Finneman hadn’t even heard of the law until his commanders read a memo about it during a precinct roll call in late 2005.
But these days it’s being enforced regularly. Kenner police Capt. James Gallagher said his department’s arrests under this law have stepped up “quite a bit” since the hurricane. Currently, his officers make “one or two arrests a day” on this charge, he said.
According to the Orleans Parish Criminal Sheriff’s Office, 225 people have been arrested on the charge since Katrina and most have had Latino surnames. Advocates of immigrant rights refer to the charge as “driving while Latino.”
Well, if by “Latino” they mean “citizen of a foreign country who violated United States’ immigration laws” then, sure. The fine is one thousand dollars, a year in jail, or both. One person commented in the article that these people were just driving to work. Well, I can think of one guy who was NOT driving to work. The drunk who plowed into my mother and daughter a few months ago. He was so drunk that they couldn’t perform a sobriety test even after they got a spanish speaking officer to explain it to him. I regret that he wasn’t taken off the road sooner.
The TP reports that some attorneys don’t like it:
“Essentially, their argument is that Louisiana should not be in the business of creating and enforcing immigration law, since that’s the federal government’s territory.”
It won’t last.

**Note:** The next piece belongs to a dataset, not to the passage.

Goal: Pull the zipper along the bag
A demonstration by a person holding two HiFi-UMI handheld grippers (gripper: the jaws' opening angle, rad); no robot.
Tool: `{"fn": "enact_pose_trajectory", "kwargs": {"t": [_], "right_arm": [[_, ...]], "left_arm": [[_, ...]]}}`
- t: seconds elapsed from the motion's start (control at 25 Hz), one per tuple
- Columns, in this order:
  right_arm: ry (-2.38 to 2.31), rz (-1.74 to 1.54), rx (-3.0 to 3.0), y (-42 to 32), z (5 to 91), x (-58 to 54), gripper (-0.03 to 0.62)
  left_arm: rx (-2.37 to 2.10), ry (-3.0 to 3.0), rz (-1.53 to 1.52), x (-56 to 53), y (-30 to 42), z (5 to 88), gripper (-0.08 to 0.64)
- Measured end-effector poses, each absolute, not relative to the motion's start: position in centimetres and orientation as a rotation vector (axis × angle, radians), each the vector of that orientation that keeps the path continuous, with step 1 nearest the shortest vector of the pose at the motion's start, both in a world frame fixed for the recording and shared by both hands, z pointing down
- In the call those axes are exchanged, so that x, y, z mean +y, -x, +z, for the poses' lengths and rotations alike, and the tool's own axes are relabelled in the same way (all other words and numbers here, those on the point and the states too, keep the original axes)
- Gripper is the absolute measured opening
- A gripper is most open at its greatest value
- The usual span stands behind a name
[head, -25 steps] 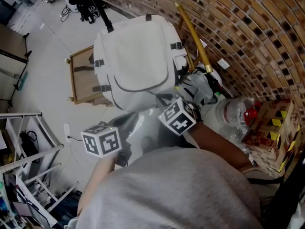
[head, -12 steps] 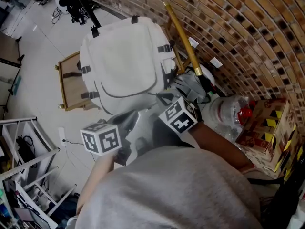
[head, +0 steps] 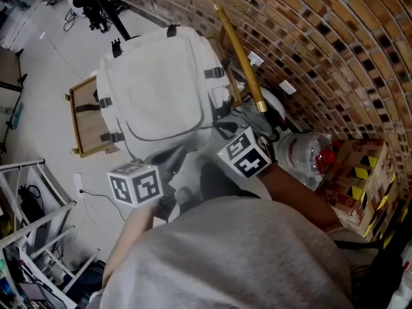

A judge ruled that this arrest was “the result of a selective enforcement policy profiling, targeting and arresting Latino drivers.” Another judge ruled the same way in a similar case, and the law is going to be challenged. Until it gets sorted out,
[D]istrict attorneys in Jefferson Parish and Orleans have signaled that they will hold off on further prosecution of undocumented driver cases. Arrests, however, will continue.
“We’re still arresting on that charge,” Kenner Police Department Capt. James Gallagher said.
NOPD spokesman Garry Flot said New Orleans police will also continue to make arrests pending a higher court ruling. “Until then, we’ll continue to do what we always do: enforce the law,” he said.
Enforcing the law. How refreshing!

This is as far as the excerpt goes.